Song by the Kid Laroi

from the album The First Time
- A-side: "Girls"
- Released: 10 November 2023
- Length: 1:26
- Label: Columbia
- Songwriters: Charlton Howard; Michael Volpe;
- Producer: Clams Casino

Music video
- "Nights Like This" (from "the first time" tour...) on YouTube

= Nights Like This (The Kid Laroi song) =

"Nights Like This" is a song by Australian rapper and singer the Kid Laroi from his 2023 album The First Time.
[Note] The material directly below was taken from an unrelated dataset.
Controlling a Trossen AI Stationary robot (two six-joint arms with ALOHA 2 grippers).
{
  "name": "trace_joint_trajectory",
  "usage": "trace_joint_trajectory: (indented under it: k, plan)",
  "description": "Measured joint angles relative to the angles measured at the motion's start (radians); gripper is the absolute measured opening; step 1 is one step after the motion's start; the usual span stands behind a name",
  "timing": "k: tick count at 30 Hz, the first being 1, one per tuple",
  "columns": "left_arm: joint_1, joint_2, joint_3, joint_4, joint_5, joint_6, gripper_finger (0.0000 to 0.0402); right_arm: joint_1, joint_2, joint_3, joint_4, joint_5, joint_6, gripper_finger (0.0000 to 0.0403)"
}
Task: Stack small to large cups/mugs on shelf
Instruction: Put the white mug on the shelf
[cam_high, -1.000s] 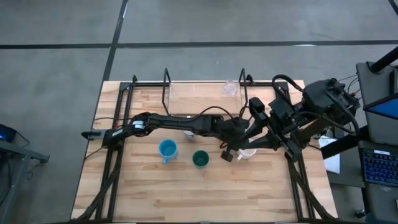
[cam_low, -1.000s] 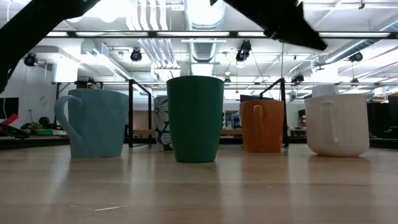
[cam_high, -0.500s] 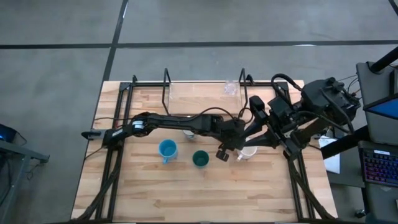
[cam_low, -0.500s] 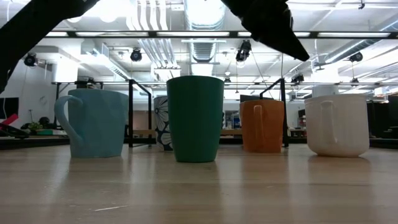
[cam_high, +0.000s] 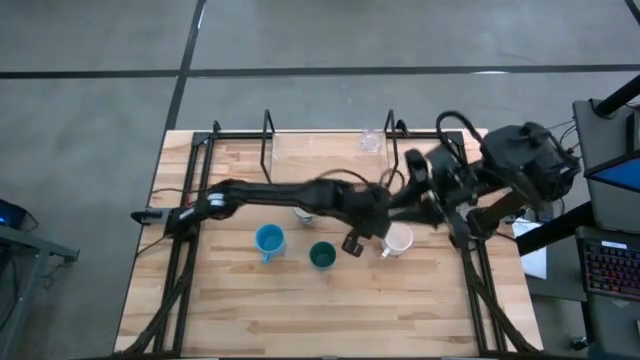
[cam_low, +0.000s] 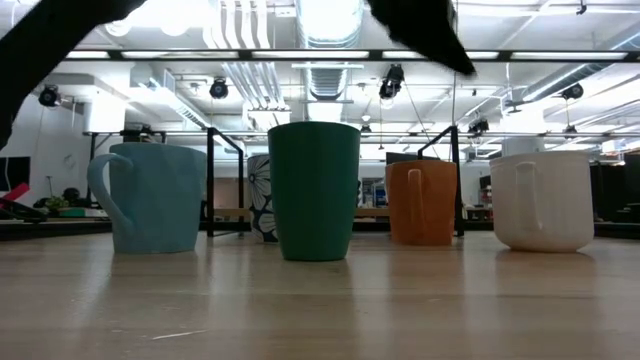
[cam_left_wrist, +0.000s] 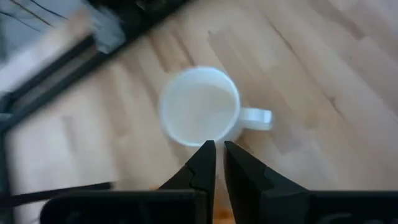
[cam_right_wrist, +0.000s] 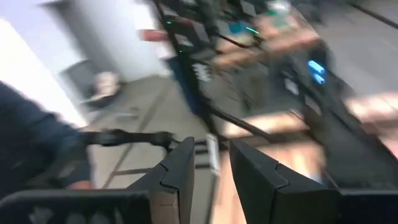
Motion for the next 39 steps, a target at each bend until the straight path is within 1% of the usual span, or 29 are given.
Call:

It went viral and charted internationally in 2024, and was later included as the B-side of his June 2024 single "Girls". A sequel to the song, titled "Nights Like This Pt. 2", was included on the deluxe version of The First Time.
At the 2024 ARIA Music Awards, the song was nominated for Song of the Year.

==Charts==
===Weekly charts===

Weekly chart performance for "Nights Like This"
| Chart (2023–2024) | Peak position |
|---|---|
| Australia (ARIA) | 20 |
| Austria (Ö3 Austria Top 40) | 68 |
| Canada Hot 100 (Billboard) | 43 |
| Czech Republic Singles Digital (ČNS IFPI) | 71 |
| Germany (GfK) | 84 |
| Global 200 (Billboard) | 56 |
| Greece International (IFPI) | 46 |
| Iceland (Tónlistinn) | 24 |
| Ireland (IRMA) | 27 |
| Latvia (LAIPA) | 6 |
| Lithuania (AGATA) | 13 |
| Netherlands (Single Tip) | 1 |
| New Zealand (Recorded Music NZ) | 16 |
| Norway (VG-lista) | 34 |
| Poland (Polish Streaming Top 100) | 75 |
| Portugal (AFP) | 89 |
| Slovakia Singles Digital (ČNS IFPI) | 45 |
| Sweden (Sverigetopplistan) | 78 |
| Switzerland (Schweizer Hitparade) | 55 |
| UK Singles (Official Charts) | 28 |
| UK Hip Hop/R&B (Official Charts) | 3 |
| US Billboard Hot 100 | 47 |

===Year-end charts===

Year-end chart performance for "Nights Like This"
| Chart (2024) | Position |
|---|---|
| Australia (ARIA) | 84 |
| Switzerland (Schweizer Hitparade) | 96 |

==Certifications==

Certifications for "Nights Like This"
| Region | Certification | Certified units/sales |
| Australia (ARIA) | 2× Platinum | 140,000^{‡} |
| Canada (Music Canada) | Platinum | 80,000^{‡} |
| Denmark (IFPI Danmark) | Gold | 45,000^{‡} |
| France (SNEP) | Gold | 100,000^{‡} |
| Hungary (MAHASZ) | 2× Platinum | 8,000^{‡} |
| New Zealand (RMNZ) | 2× Platinum | 60,000^{‡} |
| Poland (ZPAV) | Gold | 25,000^{‡} |
| Portugal (AFP) | Gold | 5,000^{‡} |
| Slovakia (ČNS IFPI) | Gold | €2,000 |
| United Kingdom (BPI) | Platinum | 600,000^{‡} |
| United States (RIAA) | 3× Platinum | 3,000,000^{‡} |
Streaming
| Greece (IFPI Greece) | Gold | 1,000,000^{†} |
^{‡} Sales+streaming figures based on certification alone. ^{†} Streaming-only figures based on certification alone.